Re: UTF-8 NFC vs NFD compression, French sample (was: Updated Binary Optimized Header Encoding Draft)

Hi Frederic,

On Thu, Nov 15, 2012 at 10:58:44AM +0100, Frédéric Kayser wrote:
> Hello Martin,
> I have a short French text sample here, it's a small extract from « Le tour du monde en quatre-vingts jours » ("Around the World in Eighty Days") by Jules Verne.
> 
> The bzip2 compressed version of the NFD encoded text is smaller by 4 bytes.
> Using gzip it looks like a draw but in fact the Deflate stream itself is 4 bits shorter.
> In the other hand when using xz (lzma2) NFC gives a better result.
> 
> 2553 tdm80j-french-utf8-nfc.txt
> 2625 tdm80j-french-utf8-nfd.txt
> 
> 1312 tdm80j-french-utf8-nfc.txt.bz2
> 1308 tdm80j-french-utf8-nfd.txt.bz2
> 
> 1352 tdm80j-french-utf8-nfc.txt.gz
> 1352 tdm80j-french-utf8-nfd.txt.gz
> 
> defdb -s tdm80j-french-utf8-nfc.txt.gz
> 10671 bits
> 
> defdb -s tdm80j-french-utf8-nfd.txt.gz
> 10667 bits
> 
> Compressed files are enclosed in the zip archive attached to this email.

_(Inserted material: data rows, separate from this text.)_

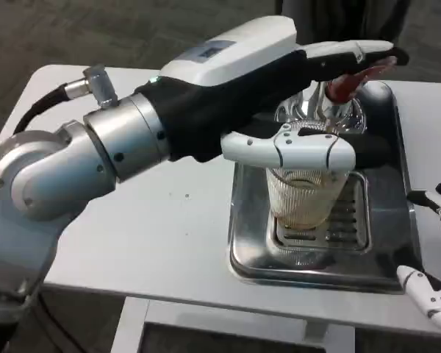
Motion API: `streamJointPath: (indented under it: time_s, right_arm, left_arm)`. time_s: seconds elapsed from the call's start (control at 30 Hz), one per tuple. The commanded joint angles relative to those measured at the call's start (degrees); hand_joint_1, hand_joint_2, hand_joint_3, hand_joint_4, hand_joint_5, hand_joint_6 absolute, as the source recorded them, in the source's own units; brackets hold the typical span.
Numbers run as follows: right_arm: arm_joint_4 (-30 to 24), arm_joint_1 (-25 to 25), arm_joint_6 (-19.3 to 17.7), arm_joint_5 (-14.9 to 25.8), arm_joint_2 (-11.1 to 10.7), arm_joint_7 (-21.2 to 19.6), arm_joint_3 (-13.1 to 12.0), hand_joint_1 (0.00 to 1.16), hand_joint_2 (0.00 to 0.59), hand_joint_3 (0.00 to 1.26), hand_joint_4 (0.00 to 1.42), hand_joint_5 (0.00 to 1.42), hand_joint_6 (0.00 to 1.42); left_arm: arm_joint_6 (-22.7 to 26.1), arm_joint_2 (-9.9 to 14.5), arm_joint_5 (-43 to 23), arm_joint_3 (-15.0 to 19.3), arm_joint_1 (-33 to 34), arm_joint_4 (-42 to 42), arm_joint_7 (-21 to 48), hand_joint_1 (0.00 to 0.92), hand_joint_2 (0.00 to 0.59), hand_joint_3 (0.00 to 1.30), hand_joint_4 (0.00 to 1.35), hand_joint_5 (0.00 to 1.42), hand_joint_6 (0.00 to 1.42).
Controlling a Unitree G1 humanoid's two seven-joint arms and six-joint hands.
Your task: Grasp the cup under the faucet to collect the drink, then remove the cup.
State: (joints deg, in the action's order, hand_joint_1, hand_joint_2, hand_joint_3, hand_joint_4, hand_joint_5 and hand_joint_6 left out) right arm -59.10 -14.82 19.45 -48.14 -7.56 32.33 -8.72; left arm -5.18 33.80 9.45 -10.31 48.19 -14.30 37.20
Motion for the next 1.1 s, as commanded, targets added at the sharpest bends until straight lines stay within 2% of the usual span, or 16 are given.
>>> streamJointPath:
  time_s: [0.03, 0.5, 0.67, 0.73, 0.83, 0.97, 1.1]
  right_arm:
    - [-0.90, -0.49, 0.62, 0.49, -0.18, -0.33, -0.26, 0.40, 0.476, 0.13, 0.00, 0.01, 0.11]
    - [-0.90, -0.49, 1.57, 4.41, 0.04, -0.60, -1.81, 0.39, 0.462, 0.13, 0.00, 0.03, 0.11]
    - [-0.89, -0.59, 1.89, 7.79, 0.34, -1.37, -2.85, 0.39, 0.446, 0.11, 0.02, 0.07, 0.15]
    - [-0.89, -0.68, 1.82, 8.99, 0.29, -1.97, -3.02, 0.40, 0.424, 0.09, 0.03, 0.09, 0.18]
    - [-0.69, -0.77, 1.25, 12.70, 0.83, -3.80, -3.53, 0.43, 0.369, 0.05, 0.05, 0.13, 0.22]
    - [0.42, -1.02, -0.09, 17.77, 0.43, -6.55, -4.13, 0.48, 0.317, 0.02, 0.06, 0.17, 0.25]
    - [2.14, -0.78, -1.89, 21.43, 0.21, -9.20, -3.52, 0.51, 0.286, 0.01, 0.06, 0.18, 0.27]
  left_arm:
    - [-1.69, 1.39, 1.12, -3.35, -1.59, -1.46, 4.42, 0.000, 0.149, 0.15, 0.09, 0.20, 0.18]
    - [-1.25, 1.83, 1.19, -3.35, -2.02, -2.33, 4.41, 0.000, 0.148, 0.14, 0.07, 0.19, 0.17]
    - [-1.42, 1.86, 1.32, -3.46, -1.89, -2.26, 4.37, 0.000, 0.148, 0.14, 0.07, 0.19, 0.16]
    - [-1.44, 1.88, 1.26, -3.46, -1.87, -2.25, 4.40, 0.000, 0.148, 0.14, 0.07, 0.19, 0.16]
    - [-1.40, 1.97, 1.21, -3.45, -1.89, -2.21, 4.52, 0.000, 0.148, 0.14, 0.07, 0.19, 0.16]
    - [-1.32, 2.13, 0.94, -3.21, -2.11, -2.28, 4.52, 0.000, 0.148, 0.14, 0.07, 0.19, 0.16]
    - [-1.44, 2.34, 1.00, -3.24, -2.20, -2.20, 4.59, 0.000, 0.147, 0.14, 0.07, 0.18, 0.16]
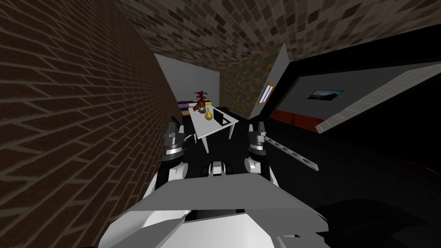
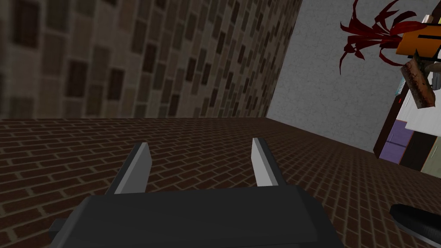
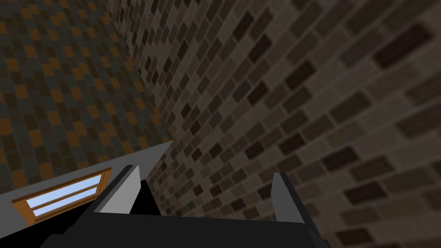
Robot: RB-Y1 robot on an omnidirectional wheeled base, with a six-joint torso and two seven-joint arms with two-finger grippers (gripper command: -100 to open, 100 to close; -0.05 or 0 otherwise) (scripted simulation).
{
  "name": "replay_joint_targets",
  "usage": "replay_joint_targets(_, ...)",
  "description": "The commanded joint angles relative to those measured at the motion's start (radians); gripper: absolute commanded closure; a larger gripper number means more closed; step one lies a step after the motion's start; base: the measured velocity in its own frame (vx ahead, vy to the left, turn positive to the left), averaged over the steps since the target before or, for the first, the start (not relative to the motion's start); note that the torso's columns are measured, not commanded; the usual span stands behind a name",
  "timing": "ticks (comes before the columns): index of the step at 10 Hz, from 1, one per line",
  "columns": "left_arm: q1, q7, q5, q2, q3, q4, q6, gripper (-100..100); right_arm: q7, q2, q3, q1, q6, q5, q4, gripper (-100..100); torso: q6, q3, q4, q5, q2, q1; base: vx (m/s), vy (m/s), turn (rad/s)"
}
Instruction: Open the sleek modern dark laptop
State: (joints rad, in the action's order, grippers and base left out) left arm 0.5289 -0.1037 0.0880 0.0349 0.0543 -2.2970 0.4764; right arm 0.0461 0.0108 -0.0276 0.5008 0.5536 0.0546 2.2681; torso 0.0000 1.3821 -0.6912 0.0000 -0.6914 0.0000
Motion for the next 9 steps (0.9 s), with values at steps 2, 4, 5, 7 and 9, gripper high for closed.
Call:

Do not forget that the most important for HTTP is not the compression
ratio but the compression speed. If you need a whole datacenter to
compress 1000 streams, nobody will use it. If the compression induces
delays, it will not be used either. If you check around, you'll see that
HTTP compression engines right now compress at gzip-1 to achieve the best
compression speed allowed on HTTP. And I agree with your comment in a
previous mail that gzip is totally outdated. I'd like to have much faster
compression algos such as LZ4, fastlz, etc... which are 10-100 times faster
than gzip for around the same compression ratios as gzip-1.

Cheers,
Willy

Received on Thursday, 15 November 2012 10:29:23 UTC